Single-cell multiomics techniques have been widely applied to detect the key signature of cells. These methods have achieved a single-molecule resolution and can even reveal spatial localization. These emerging methods provide insights elucidating the features of genomic, epigenomic and transcriptomic heterogeneity in individual cells. However, they have given rise to new computational challenges in data processing. Here, we describe Single-cell Single-molecule multiple Omics Pipeline (ScSmOP), a universal pipeline for barcode-indexed single-cell single-molecule multiomics data analysis. Essentially, the C language is utilized in ScSmOP to set up spaced-seed hash table-based algorithms for barcode identification according to ligation-based barcoding data and synthesis-based barcoding data, followed by data mapping and deconvolution. We demonstrate high reproducibility of data processing between ScSmOP and published pipelines in comprehensive analyses of single-cell omics data (scRNA-seq, scATAC-seq, scARC-seq), single-molecule chromatin interaction data (ChIA-Drop, SPRITE, RD-SPRITE), single-cell single-molecule chromatin interaction data (scSPRITE) and spatial transcriptomic data from various cell types and species. Additionally, ScSmOP shows more rapid performance and is a versatile, efficient, easy-to-use and robust pipeline for single-cell single-molecule multiomics data analysis.

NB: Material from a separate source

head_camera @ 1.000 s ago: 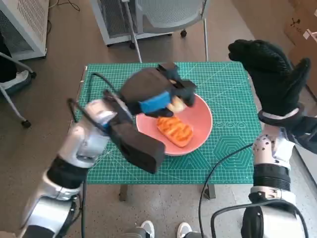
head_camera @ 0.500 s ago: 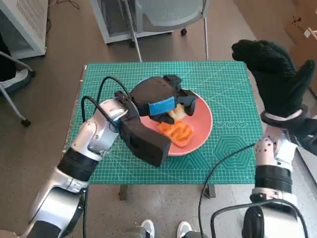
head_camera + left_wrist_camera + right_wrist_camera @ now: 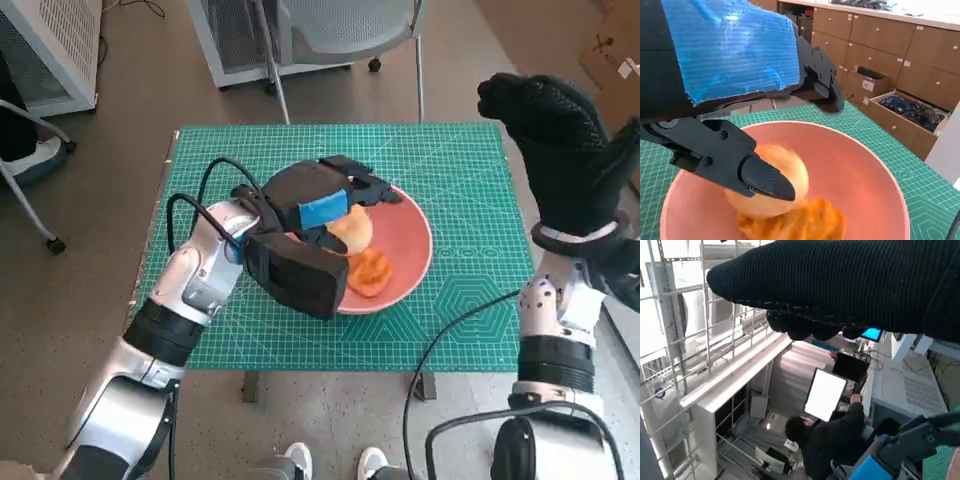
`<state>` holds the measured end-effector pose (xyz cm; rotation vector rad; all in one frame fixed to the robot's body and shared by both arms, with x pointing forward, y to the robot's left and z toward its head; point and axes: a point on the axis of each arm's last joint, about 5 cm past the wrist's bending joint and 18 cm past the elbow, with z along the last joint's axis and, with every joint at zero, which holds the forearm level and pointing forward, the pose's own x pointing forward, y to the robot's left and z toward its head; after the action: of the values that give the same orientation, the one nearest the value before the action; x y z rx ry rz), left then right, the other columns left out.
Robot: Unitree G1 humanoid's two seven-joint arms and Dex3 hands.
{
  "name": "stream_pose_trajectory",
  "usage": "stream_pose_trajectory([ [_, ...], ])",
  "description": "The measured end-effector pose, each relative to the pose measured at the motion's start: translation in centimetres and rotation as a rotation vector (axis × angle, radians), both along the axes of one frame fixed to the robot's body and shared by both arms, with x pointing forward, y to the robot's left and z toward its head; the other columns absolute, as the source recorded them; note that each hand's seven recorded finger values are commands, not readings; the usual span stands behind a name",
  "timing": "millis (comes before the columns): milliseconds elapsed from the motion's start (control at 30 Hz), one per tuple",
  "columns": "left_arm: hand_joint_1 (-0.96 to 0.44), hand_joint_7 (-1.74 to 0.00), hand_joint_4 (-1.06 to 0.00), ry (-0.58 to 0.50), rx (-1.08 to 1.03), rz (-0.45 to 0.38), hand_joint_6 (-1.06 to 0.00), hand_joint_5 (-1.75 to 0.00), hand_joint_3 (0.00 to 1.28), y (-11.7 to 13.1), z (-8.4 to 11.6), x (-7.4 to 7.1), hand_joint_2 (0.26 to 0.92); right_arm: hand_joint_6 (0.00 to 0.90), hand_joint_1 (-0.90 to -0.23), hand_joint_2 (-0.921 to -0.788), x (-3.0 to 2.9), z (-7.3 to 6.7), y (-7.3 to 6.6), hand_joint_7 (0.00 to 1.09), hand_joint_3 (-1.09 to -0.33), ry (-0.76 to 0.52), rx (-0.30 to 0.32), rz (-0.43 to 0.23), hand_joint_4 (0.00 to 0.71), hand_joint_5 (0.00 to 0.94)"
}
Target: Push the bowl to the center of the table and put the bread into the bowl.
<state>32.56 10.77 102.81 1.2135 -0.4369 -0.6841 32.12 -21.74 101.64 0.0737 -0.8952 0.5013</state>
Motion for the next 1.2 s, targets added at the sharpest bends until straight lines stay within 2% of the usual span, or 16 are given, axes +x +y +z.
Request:
stream_pose_trajectory([
  [133, -0.52, 0.00, 0.00, -0.003, -0.026, -0.005, -0.20, 0.00, 0.01, 0.4, -0.1, 0.1, 0.822, 0.431, -0.647, -0.921, 0.01, 0.0, 0.0, 0.00, -0.710, 0.003, 0.001, -0.003, 0.327, 0.001],
  [300, -0.67, 0.00, 0.00, 0.014, -0.065, 0.001, -0.16, 0.00, 0.03, 1.0, -0.1, 0.2, 0.888, 0.431, -0.649, -0.921, 0.04, 0.0, 0.0, 0.00, -0.708, 0.003, 0.001, -0.001, 0.328, 0.001],
  [500, -0.78, 0.00, 0.00, 0.036, -0.143, 0.019, -0.14, 0.00, 0.17, 2.1, 0.0, 0.4, 0.918, 0.436, -0.649, -0.921, 0.05, 0.0, 0.1, 0.00, -0.705, 0.003, 0.001, 0.000, 0.331, 0.002],
  [667, -0.78, 0.00, 0.00, 0.059, -0.275, 0.033, -0.13, 0.00, 0.20, 3.6, 0.6, 0.5, 0.920, 0.441, -0.649, -0.921, 0.09, 0.2, 0.1, 0.01, -0.702, -0.001, 0.001, 0.001, 0.333, 0.003],
  [867, -0.73, 0.00, 0.00, 0.045, -0.590, 0.043, -0.09, 0.00, 0.26, 5.4, 1.2, 0.2, 0.921, 0.440, -0.655, -0.921, 0.20, 0.6, 0.0, 0.00, -0.696, -0.011, 0.000, -0.002, 0.336, 0.004],
  [967, -0.71, 0.00, 0.00, 0.021, -0.764, 0.027, -0.07, 0.00, 0.35, 5.9, 1.2, -0.1, 0.921, 0.431, -0.671, -0.921, 0.30, 0.9, 0.0, 0.00, -0.691, -0.017, 0.003, -0.008, 0.340, 0.004],
  [1200, -0.69, 0.00, 0.00, -0.062, -1.039, 0.001, -0.07, 0.00, 0.41, 6.6, 1.2, -1.3, 0.921, 0.427, -0.688, -0.921, 0.60, 1.6, 0.3, 0.00, -0.684, -0.022, 0.003, -0.019, 0.344, 0.005],
])
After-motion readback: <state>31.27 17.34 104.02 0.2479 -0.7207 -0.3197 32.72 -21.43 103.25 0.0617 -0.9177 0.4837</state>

单细胞多组学技术已被广泛应用于检测细胞的关键特征。这些方法实现了单分子分辨率,甚至可以揭示空间定位。这些新兴方法为阐明单个细胞中基因组、表观基因组和转录组异质性的特征提供了线索。然而,它们在数据处理方面带来了新的计算挑战。在这里,我们描述了单细胞单分子多组学分析的通用管道 ScSmOP,即 ScSmOP,它是一个用于基于索引的单细胞单分子多组学数据分析的通用管道。本质上,ScSmOP 利用 C 语言根据基于连接的条形码数据和基于合成的条形码数据,为条形码识别建立基于间隔种子哈希表的算法,然后进行数据映射和解卷积。我们在对单细胞多组学数据(scRNA-seq、scATAC-seq、scARC-seq)、单分子染色质相互作用数据(ChIA-Drop、SPRITE、RD-SPRITE)、单细胞单分子染色质相互作用数据(scSPRITE)和来自不同细胞类型和物种的空间转录组数据的综合分析中,展示了 ScSmOP 在数据处理方面的高重复性,与已发表的管道之间的高度一致性。此外,ScSmOP 还具有更快的性能,是一个通用、高效、易用和强大的单细胞单分子多组学数据分析管道。